Why is this practical you might wonder. Well, there are a lot of applications for effective dated tables. You can imagine some of the benefits:
using just an effective date column your application adds changes, which instantly allows for non-destructive editing of data.
when adding an author column, you can easily audit the data (who did what)
when adding an effective_status column (or active column) you can even simulate deletes quite easily.
you can forget about queues with scheduled changes because you can simply insert them into the table. When the query is performed, the most relevant results at query-time are returned.
when combining multiple effective dated tables you can choose to base the effective date on another table instead of
now()
which allows for the regeneration of output based on a specific time as if you stepped back in time.
Talk SQL to me
Let's query the effective rows per key based on the current date and time from the supposed kv
table above using a correlated subquery. That is, a subquery that references values from the outer query in the subquery. In his case, our key
field.
select *
from kv
where kv.effdt = (select max(kv_ed.effdt)
from kv as kv_ed
where kv_ed.key = kv.key
and kv_ed.effdt <= now()
)
group by key
Albeit useful, this does result in a subquery being executed per row, which can quickly become costly. Indexes are your friend here. In this case an index with (key
,effdt
) benefits this query. With only 8k rows in a table, that index reduced my execution time from 13s down to several milliseconds.

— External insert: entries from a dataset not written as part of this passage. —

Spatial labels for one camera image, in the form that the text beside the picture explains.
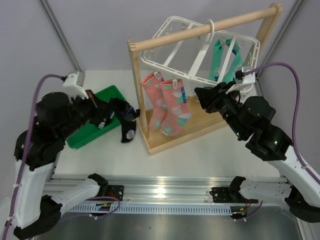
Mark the wooden hanging rack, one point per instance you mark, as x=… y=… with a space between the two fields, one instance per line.
x=258 y=24

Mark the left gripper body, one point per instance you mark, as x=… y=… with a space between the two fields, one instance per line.
x=88 y=109

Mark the green blue sock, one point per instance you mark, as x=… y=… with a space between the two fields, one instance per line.
x=217 y=52
x=237 y=61

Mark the green plastic bin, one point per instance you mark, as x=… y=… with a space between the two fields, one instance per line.
x=90 y=132

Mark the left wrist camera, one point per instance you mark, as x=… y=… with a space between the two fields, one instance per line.
x=73 y=85

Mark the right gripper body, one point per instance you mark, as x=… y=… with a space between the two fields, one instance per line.
x=228 y=106

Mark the aluminium frame post left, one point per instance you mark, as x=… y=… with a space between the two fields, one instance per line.
x=53 y=21

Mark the right green blue sock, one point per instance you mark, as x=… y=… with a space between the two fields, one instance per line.
x=237 y=61

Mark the aluminium frame post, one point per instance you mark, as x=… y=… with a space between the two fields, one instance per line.
x=53 y=21
x=284 y=30

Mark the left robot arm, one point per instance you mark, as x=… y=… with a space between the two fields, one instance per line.
x=57 y=117

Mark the black sock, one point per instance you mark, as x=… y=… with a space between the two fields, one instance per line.
x=105 y=120
x=127 y=115

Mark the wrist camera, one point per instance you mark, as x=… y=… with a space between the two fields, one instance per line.
x=244 y=79
x=73 y=85

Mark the pink sock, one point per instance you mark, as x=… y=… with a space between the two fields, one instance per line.
x=152 y=86
x=178 y=112

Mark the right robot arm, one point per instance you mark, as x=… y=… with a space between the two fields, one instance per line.
x=251 y=122

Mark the white plastic clip hanger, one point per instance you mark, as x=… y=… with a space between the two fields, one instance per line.
x=190 y=59

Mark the white slotted cable duct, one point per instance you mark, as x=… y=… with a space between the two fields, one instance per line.
x=156 y=209

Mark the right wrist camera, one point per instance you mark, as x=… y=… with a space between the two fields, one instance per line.
x=244 y=79

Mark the aluminium frame post right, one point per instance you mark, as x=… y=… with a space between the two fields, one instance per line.
x=284 y=30

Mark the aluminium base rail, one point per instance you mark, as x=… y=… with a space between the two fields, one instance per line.
x=161 y=190

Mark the left green blue sock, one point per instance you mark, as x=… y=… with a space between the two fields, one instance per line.
x=217 y=52

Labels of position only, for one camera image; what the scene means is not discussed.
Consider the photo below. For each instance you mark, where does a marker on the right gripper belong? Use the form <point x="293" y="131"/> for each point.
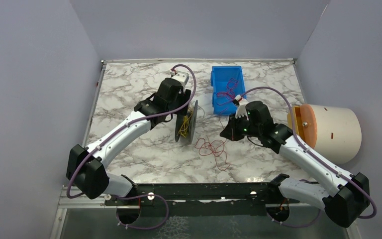
<point x="230" y="131"/>

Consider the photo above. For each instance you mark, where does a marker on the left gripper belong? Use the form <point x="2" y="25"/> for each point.
<point x="187" y="100"/>

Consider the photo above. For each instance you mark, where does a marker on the black round spool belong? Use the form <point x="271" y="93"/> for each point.
<point x="185" y="125"/>

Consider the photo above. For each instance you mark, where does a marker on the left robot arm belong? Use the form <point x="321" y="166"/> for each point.
<point x="87" y="165"/>

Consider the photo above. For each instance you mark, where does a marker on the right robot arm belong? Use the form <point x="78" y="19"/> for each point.
<point x="341" y="195"/>

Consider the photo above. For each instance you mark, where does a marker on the blue plastic bin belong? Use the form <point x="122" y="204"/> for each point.
<point x="227" y="83"/>

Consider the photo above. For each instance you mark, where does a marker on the white cylinder with orange lid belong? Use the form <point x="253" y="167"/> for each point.
<point x="333" y="132"/>

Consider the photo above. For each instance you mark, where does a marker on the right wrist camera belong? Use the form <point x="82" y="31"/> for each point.
<point x="240" y="104"/>

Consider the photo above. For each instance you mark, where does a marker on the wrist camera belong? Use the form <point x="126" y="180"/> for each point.
<point x="240" y="104"/>
<point x="181" y="77"/>

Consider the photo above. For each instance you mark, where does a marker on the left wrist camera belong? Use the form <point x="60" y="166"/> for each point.
<point x="181" y="77"/>

Using a join is sometimes doable and easier, thought it has a lot more limitations due to complexity that can't be handled when a lot of correlations are in place. But, this is pretty fast, because the kv_ed
query needs to be executed exactly once, and the resulting join is quite fast. Also note that a join allows for multiple columns to be returned, whereas a correlated subselect uses just a single column.
select *
from kv
join (select key, max(kv_ed.effdt)
from kv as kv_ed
where kv_ed.effdt <= now()
group by key
) as kv_ed on kv_ed.key = kv.key
group by key
There are times that it might even be interesting to use subselects in the from to gain performance. This mostly happens when you select only a few rows and the query planner is bright enough to only perform the subselect for the resulting rows, instead of executing the subselect on every row. Mind you this mostly only allows for a single column to be returned. Although you could of course use compounds like json
or similar, but that might make things quite a bit harder.
Conclusion
Effective dated tables use an effective date field and heavily rely on the right queries to get the result you want. The queries are a little more complex, but they are capable of giving you a lot of extra functionality that doesn't need multiple tables or loads of separate application logic.